Una antena eléctrica que emerge del río Guaviare puede verse desde San Fernando de Atabapo como una promesa del Convenio de intercambio de energía eléctrica entre la Corporación Eléctrica Nacional (Corpoelec), en Venezuela; y el Instituto de Planificación y Promoción y Soluciones Energéticas para las zonas no interconectadas (IPSE), en Colombia. El acuerdo fue firmado en 2011 por los presidentes Hugo Chávez y Juan Manuel Santos y consistía en un proyecto de Construcción de línea de interconexión eléctrica a 34,5 kv entre San Fernando de Atabapo (Venezuela) e Inírida departamento de Guainía (Colombia). La idea era llevar energía con un servicio óptimo y de bajo costo a las poblaciones selváticas y periféricas de ambos países. Hoy esta antena solo le proporciona electricidad a las 15 casas que están en Amanaven.

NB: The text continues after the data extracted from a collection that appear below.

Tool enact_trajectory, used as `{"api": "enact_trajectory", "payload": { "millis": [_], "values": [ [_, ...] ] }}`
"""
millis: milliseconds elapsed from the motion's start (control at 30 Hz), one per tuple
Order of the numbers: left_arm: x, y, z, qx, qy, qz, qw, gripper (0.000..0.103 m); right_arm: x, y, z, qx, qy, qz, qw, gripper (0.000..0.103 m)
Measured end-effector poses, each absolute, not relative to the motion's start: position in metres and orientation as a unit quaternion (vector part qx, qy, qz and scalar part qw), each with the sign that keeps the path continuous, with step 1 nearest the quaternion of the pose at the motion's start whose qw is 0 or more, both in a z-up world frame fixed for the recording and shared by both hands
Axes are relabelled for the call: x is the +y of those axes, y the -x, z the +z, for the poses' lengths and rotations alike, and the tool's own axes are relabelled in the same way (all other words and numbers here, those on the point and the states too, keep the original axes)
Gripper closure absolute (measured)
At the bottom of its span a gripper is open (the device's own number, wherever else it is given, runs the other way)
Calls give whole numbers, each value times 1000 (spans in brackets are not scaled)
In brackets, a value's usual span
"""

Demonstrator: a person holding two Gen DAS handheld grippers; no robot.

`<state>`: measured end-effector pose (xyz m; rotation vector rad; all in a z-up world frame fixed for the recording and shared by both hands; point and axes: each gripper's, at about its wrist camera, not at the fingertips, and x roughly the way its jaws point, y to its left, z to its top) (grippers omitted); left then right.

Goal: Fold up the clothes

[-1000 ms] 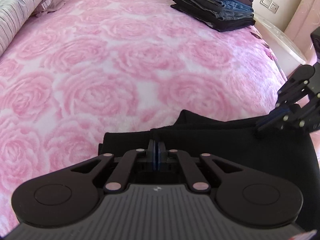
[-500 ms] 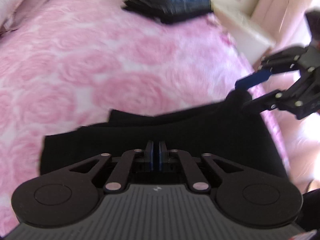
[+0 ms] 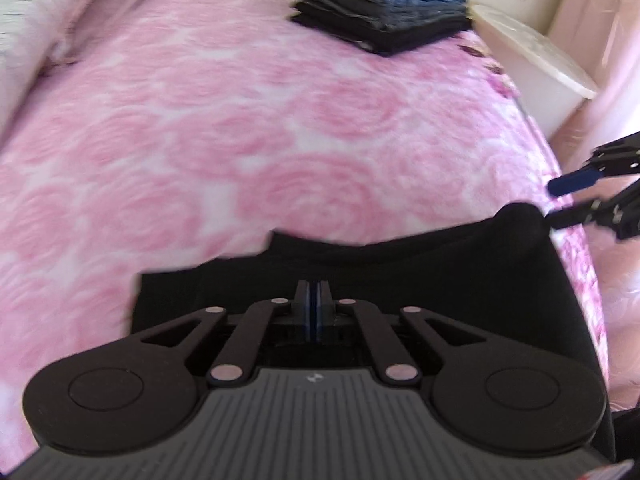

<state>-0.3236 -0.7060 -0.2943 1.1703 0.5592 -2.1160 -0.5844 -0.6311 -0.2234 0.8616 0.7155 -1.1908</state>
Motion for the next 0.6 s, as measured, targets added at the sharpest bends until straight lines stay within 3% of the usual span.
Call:
{"api": "enact_trajectory", "payload": {
  "millis": [167,233,333,600],
  "values": [
    [-677,277,-271,174,-492,-773,361,93,-620,554,-198,320,-342,-501,728,52],
    [-661,260,-264,146,-516,-761,364,74,-612,533,-192,337,-317,-478,746,46],
    [-626,239,-258,75,-545,-758,350,59,-590,497,-187,363,-267,-452,770,46],
    [-527,200,-292,-166,-580,-758,249,49,-497,393,-192,441,-145,-386,797,46]
  ]
}}
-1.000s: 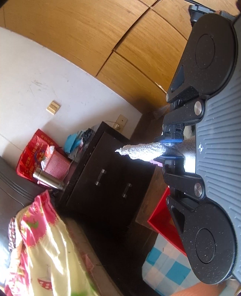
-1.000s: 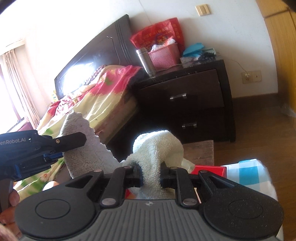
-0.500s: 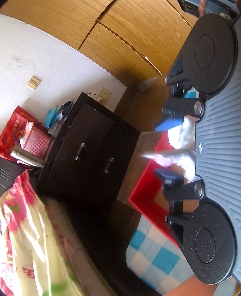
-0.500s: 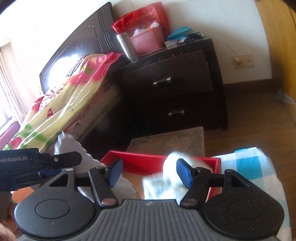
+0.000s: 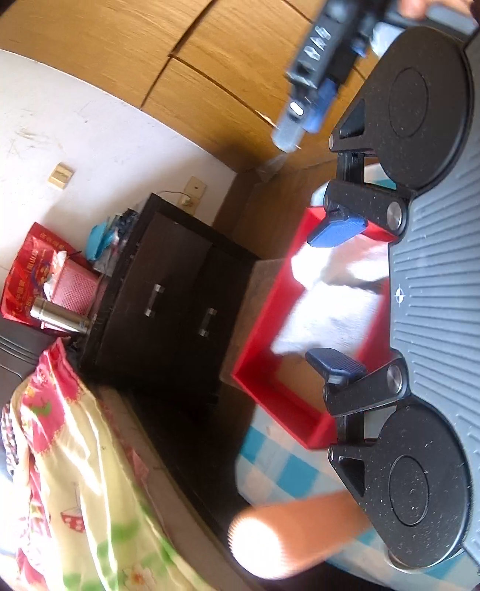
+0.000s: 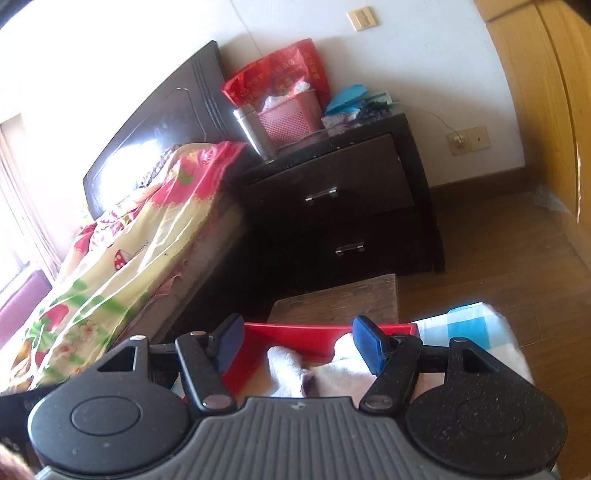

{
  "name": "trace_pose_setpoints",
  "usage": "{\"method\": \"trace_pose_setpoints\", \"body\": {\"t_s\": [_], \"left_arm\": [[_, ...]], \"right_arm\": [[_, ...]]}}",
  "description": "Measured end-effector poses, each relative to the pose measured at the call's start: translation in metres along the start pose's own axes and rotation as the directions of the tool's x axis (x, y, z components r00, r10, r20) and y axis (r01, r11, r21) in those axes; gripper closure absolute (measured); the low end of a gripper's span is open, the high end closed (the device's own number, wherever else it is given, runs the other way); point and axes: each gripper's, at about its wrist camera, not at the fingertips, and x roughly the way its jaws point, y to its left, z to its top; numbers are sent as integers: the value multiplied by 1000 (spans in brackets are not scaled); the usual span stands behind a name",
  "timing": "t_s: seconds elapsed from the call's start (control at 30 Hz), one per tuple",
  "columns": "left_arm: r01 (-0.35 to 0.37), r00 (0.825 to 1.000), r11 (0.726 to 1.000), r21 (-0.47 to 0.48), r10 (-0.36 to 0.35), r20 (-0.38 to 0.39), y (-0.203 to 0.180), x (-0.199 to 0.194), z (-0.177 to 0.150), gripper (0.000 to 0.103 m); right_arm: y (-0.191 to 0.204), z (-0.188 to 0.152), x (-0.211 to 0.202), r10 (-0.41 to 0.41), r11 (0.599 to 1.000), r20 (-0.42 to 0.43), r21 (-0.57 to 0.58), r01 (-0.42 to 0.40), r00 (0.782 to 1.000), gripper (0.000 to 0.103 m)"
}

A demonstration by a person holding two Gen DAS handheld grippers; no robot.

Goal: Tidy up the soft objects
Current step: 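Carry both towels over the red box and open both tools to drop them, then grasp the cream teddy bear with the left tool while the right tool reaches the white block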

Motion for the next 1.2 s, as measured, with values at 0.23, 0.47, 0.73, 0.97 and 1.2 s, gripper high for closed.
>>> {"method": "trace_pose_setpoints", "body": {"t_s": [0.23, 0.47, 0.73, 0.97, 1.2], "left_arm": [[-30, 998, 1000, 3, 30, -57, 22, -30, -34, 40], [-77, 991, 997, 7, 77, -112, 49, -42, -59, 36], [-155, 954, 985, 79, 170, -245, 71, -23, -96, 33], [-183, 936, 979, 85, 200, -290, 79, -5, -102, 27], [-217, 913, 973, 84, 233, -336, 82, 14, -107, 27]], "right_arm": [[21, -24, -41, -5, 997, -19, -75, 3, 1000, 56], [24, -66, -64, -27, 991, -105, -133, 13, 994, 56], [24, -91, -73, -16, 989, -170, -149, -10, 985, 55], [29, -104, -74, 4, 985, -211, -166, -40, 977, 50], [23, -109, -71, 0, 986, -240, -161, -40, 971, 49]]}}
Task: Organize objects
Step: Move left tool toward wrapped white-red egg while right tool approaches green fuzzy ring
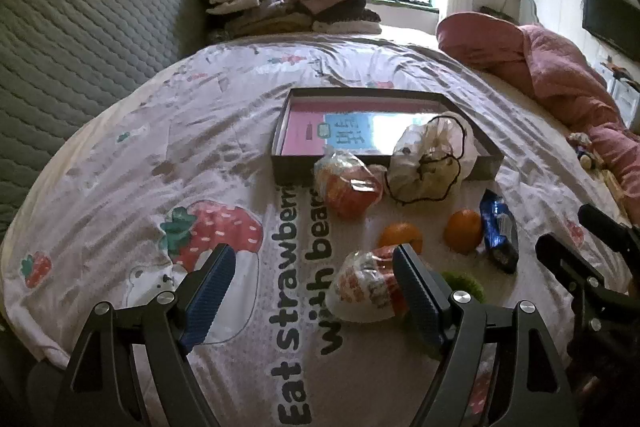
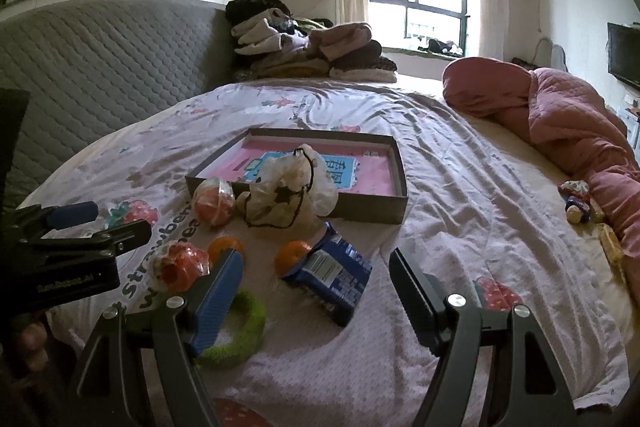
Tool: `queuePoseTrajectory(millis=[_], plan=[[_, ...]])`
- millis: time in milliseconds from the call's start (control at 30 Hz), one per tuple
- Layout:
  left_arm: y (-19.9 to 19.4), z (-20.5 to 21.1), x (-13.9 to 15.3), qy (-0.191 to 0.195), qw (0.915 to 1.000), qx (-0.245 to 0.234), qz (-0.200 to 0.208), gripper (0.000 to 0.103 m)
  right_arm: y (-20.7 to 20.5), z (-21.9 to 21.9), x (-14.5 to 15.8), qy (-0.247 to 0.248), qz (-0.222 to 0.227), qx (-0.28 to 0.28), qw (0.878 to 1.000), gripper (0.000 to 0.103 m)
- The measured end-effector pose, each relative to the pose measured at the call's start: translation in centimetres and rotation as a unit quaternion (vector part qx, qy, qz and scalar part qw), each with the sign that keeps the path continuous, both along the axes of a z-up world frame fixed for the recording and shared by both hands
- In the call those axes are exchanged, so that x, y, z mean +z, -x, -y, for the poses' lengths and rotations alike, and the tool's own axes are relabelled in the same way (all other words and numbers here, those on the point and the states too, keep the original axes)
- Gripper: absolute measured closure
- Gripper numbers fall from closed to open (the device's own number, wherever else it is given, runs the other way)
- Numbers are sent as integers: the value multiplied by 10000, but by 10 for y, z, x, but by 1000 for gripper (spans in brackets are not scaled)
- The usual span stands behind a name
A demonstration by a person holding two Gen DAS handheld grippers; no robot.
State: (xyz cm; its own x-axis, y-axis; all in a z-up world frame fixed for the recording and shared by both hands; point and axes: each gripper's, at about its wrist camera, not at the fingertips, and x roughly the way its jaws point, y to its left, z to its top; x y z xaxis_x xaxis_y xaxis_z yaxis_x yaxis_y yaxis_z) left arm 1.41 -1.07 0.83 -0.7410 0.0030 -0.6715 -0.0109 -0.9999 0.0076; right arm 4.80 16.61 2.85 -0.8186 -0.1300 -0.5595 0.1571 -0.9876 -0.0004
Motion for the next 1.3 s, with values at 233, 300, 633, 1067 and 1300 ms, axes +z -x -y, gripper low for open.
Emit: queuePoseTrajectory(millis=[233, 300, 633, 1067, 1300], plan=[[-5, -2, -7, 93, 9999, -90, 67, 21, 0, 2, -5, 9, 138, 61, 9999, 28], [-6, -3, -9, 119, 9998, -119, 80, 21, 0, 3, -7, 0, 182, 86, 9998, 28], [-8, -9, -18, 170, 9993, -272, 207, 21, 0, 9, -19, -50, 467, 186, 9987, 28], [-12, -10, -25, 200, 9983, -525, 176, 21, -3, 13, -26, -131, 649, 275, 9974, 28], [-9, -9, -30, 236, 9981, -540, 191, 21, 0, 17, -32, -151, 773, 351, 9963, 28]])
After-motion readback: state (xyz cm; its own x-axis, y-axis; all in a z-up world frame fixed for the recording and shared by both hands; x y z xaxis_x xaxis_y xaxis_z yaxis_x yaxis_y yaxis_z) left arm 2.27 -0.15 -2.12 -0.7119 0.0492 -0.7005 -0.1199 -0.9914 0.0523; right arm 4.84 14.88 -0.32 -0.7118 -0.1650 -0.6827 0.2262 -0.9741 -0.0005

“San Fernando de Atabapo viene siendo el patio trasero de Puerto Inírida. La gente viaja para allá a abastecerse. No he visto un diciembre que la gente pase con luz”, dice Cristóbal Colón Suárez, vicecónsul de Colombia en San Fernando de Atabapo, quien casi no sale de la residencia oficial, porque “para ver Macondo, prefiere leerlo”.

Magda Magris, directora de investigación y coordinadora de la unidad de investigación de Malaria de Caicet, recuerda que antes había reuniones binacionales entre Colombia y Venezuela para hacer la vigilancia epidemiológica en la frontera. De hecho, tuvieron convenios binacionales para las fronteras y proyectos en conjunto para la vacunación, pero no para la malaria.

Por su parte Tatiana Parra insiste en que si en Puerto Inírida conocieran las acciones que realizan en Venezuela, podrían trabajar mancomunadamente para solucionar el problema de la malaria: “Tú eres la coordinadora de malaria allá y yo acá. Decimos 'vamos a hacer una brigada' y nos vamos al mismo tiempo para la búsqueda de pacientes, del mosquito, y la dotación de algunos elementos de protección personal como toldillos, repelentes y campañas educativas. Lo hacemos al mismo tiempo, tú coges de este lado y yo del otro. De nada sirve que yo haga acciones y tu esperes hasta el año que viene, porque vienen los tuyos y me contagian a los míos. Si no tienes medicamentos yo te presto y luego tú me los devuelves. Necesitamos una ayuda mutua entre países, pero no existe”.

Así es la frontera, porosa, y mientras se esperan acciones que puedan romper algunas de las partes de este ciclo de infección para detener la malaria, la pista del aeropuerto de San Fernando de Atabapo lucha para que la maleza no se la trague; las casas resisten la humedad del clima amazónico; los charcos y la hierba crecen de forma desproporcionada; los atabapeños esperan a que los postes de luz funcionen; y los mineros colombianos, brasileros, venezolanos, se pasean en esta tierra de nadie.

Cae la tarde y la oscuridad se apodera de todo. Menos de la 1º Compañía del Destacamento de Fronteras Nº 94 y un puesto naval, que si tienen electricidad; y del río Atabapo iluminado por las luces de Amanaven. El toque de queda impuesto por el mosquito transmisor del parásito que produce la malaria, repliega a la gente en sus casas. Pero en San Fernando de Atabapo: “Dios existe”. Así lo dice un mural que recibe a los visitantes en el puerto.